(Directions for this task): With the images left out, print all of the records below exactly.

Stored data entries
Segment Open

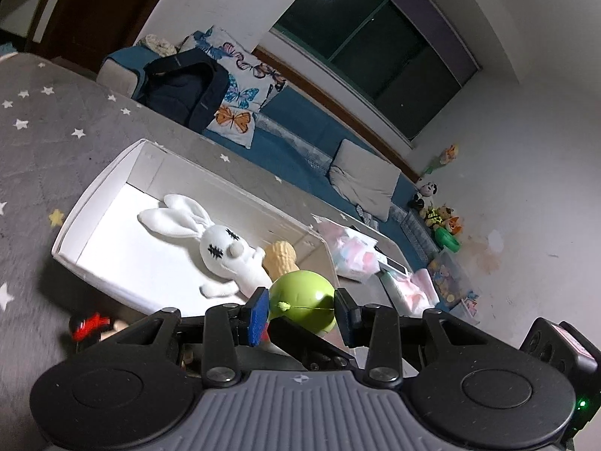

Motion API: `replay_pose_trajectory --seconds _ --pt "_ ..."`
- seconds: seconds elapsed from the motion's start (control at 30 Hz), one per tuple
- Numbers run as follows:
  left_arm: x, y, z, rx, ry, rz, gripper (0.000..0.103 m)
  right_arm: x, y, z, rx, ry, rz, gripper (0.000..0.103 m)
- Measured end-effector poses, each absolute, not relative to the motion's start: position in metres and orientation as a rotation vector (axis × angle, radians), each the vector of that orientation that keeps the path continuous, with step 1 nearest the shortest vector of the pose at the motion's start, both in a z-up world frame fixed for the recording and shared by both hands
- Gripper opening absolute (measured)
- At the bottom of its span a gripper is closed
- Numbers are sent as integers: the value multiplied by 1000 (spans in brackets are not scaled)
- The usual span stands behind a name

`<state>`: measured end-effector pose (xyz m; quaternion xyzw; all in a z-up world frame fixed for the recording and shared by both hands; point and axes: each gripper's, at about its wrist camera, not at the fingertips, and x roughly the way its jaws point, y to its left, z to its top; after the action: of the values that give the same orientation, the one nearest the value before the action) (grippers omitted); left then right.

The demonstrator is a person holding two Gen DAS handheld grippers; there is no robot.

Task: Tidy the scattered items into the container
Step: 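Carry the green toy into the box and open the right tool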

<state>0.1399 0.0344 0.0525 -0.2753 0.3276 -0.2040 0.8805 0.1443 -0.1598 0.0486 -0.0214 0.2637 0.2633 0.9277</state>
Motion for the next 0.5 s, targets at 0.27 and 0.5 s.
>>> replay_pose_trajectory --seconds 0.27,0.5 --pt "181 41 30 -588 752 -402 40 185 -152 30 -11 631 540 66" --pt "204 45 11 -597 806 -393 40 211 -148 12 3 707 537 66"
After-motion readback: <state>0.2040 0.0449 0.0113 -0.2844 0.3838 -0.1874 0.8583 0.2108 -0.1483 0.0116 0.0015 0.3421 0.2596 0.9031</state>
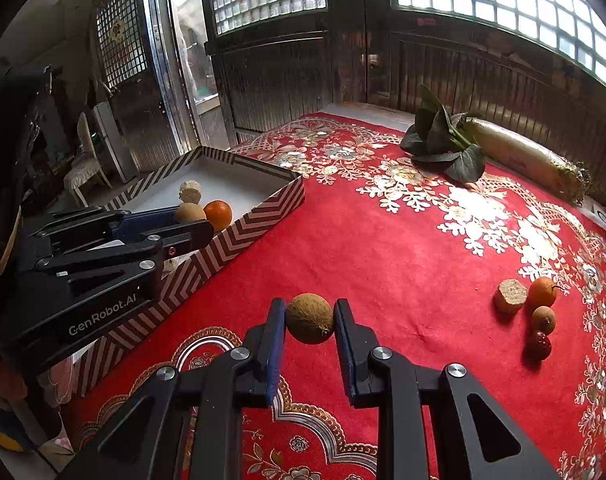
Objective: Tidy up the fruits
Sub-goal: 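Carry both brown fruits into the white tray and open both tools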
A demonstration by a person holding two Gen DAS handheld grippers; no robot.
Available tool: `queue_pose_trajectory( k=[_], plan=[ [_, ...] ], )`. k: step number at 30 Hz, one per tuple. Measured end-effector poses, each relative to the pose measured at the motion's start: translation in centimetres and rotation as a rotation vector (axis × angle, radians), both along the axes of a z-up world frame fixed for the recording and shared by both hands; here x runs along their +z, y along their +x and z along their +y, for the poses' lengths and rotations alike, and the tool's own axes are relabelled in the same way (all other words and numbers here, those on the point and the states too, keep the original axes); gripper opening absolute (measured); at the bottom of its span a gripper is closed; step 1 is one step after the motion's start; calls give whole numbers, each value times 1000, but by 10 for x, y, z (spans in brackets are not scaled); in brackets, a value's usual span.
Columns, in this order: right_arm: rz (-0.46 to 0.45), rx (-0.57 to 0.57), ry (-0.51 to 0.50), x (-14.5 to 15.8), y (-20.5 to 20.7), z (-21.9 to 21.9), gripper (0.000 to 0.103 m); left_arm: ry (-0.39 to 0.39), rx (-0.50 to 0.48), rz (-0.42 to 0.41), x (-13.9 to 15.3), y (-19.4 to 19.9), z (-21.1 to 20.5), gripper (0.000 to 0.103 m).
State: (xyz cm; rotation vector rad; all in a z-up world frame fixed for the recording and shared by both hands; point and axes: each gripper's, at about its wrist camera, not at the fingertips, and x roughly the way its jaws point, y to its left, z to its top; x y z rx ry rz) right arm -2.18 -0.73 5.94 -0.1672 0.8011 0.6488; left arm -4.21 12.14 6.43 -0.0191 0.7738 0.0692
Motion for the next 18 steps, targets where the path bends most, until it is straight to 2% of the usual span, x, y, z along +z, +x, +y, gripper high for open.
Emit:
queue_pose_trajectory(
  k=[18],
  plan=[
    [-12, 141, -17, 8, -4, 60, 23, 10, 106, 22, -6, -10, 53, 23]
  ],
)
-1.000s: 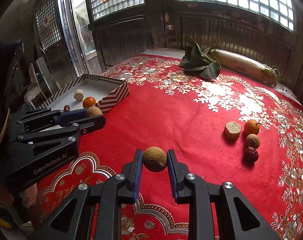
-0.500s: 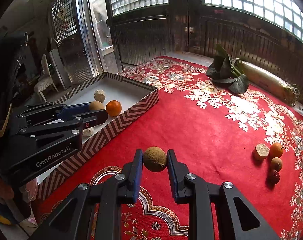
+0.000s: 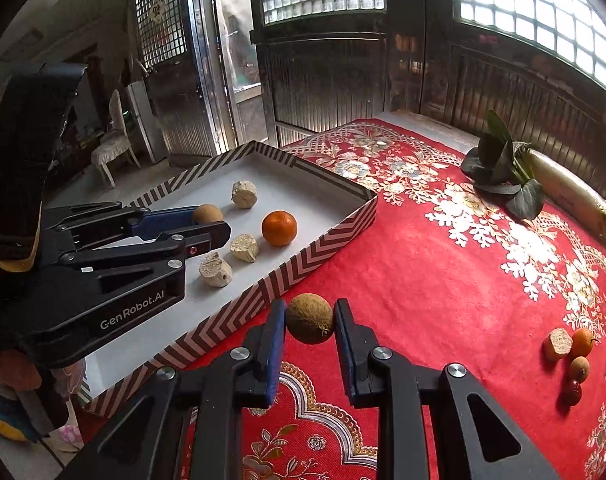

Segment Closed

(Task result):
Motion API: `replay_pose_trajectory --seconds _ --pt "_ ..."`
- seconds: seconds elapsed from the motion's start (control at 30 Hz), one per tuple
- Numbers run as follows:
  left_arm: x, y, z, rx, ry, rz, gripper (0.000..0.103 m)
  right_arm: x, y, z, rx, ry, rz, gripper (0.000..0.103 m)
- Measured end-effector poses, each absolute, not relative to the motion's start: position in metres and orientation as a rotation vector (axis × angle, radians), each the vector of that orientation that keeps the path continuous, with step 1 nearest the shortest vector of the pose at the motion's start, both in a z-up world frame fixed for the recording and shared by both hands
- Gripper opening absolute (measured)
- At the bottom of its span a gripper is closed
- Numbers are sent as integers: the value multiplied by 1000 (spans in brackets are not scaled)
- The usual span stands behind a name

`<state>`: measured end-effector pose (xyz m; quaternion xyzw; all in a z-up world frame fixed for the recording and shared by both hands; point and axes: each gripper's, at about its wrist camera, not at the fingertips, and x roughly the way its jaws point, y to its left, z to its top; after the action: of the values that give the same orientation, the one nearest the value before the action) (grippers omitted); left then right.

The demonstrator is a person holding two Gen DAS handheld grippers; there is no robot.

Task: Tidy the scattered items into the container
Step: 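Carry the green toy into the box and open the right tool
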
<state>0.1399 0.0344 0.0525 -0.2753 0.3276 -0.2040 0.8805 0.1443 -0.1598 0.0486 -0.0214 0.2637 0.2633 0.9277</state>
Motion for the next 0.5 s, targets at 0.27 and 0.5 s.
>>> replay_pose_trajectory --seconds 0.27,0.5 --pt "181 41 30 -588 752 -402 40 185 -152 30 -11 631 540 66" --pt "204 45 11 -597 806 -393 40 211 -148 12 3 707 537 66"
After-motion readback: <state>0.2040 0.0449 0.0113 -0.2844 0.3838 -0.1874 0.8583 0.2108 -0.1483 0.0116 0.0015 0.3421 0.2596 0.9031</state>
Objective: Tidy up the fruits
Sub-goal: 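Carry both brown fruits into the white tray and open both tools
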A demonstration by a person holding two Gen DAS handheld grippers; no robot.
Available tool: `queue_pose_trajectory( k=[_], plan=[ [_, ...] ], )`. k: step number at 30 Hz, one per tuple. Measured end-effector poses, each relative to the pose measured at the motion's start: translation in centimetres and rotation as a rotation vector (axis × angle, radians), both along the axes of a z-up world frame fixed for the recording and shared by both hands; here x runs along their +z, y along their +x and z along their +y, for the poses' lengths and rotations alike, and the tool's own axes are relabelled in the same way (all other words and numbers here, those on the point and the states too, keep the original axes); gripper opening absolute (measured); at the bottom of its span a gripper is closed; step 1 is one step after the motion's start; calls give whole numbers, each value times 1000, but by 10 for x, y, z (spans in brackets are not scaled); in brackets, a value's usual span.
Columns, in this order: right_arm: rz (-0.46 to 0.45), rx (-0.57 to 0.57), ry (-0.51 to 0.50), x (-14.5 to 15.8), y (-20.5 to 20.7), z (-21.9 to 21.9), gripper (0.000 to 0.103 m); left_arm: ry (-0.39 to 0.39), rx (-0.50 to 0.48), rz (-0.42 to 0.41), x (-13.9 to 15.3), y (-19.4 to 19.9), z (-21.1 to 20.5), gripper (0.000 to 0.103 m).
State: (xyz cm; rotation vector rad; all in a z-up world frame fixed for the recording and shared by both hands; point and axes: each gripper's, at about its wrist camera, not at the fingertips, and x roughly the way its jaws point, y to its left, z to its top; x y z rx ry rz) right arm -2.18 -0.73 5.94 -0.1672 0.8011 0.6488; left arm -4.21 12.14 6.43 -0.0191 0.7738 0.0692
Motion for the next 18 steps, targets where the path bends most, until it is straight to 2% of the usual span, x, y, z along +z, +x, +y, gripper high for open.
Emit:
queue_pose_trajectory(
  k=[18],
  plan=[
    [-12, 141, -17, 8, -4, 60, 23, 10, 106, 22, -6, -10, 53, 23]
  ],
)
-1.000s: 
-0.500s: 
+0.000s: 

The answer contains nothing more.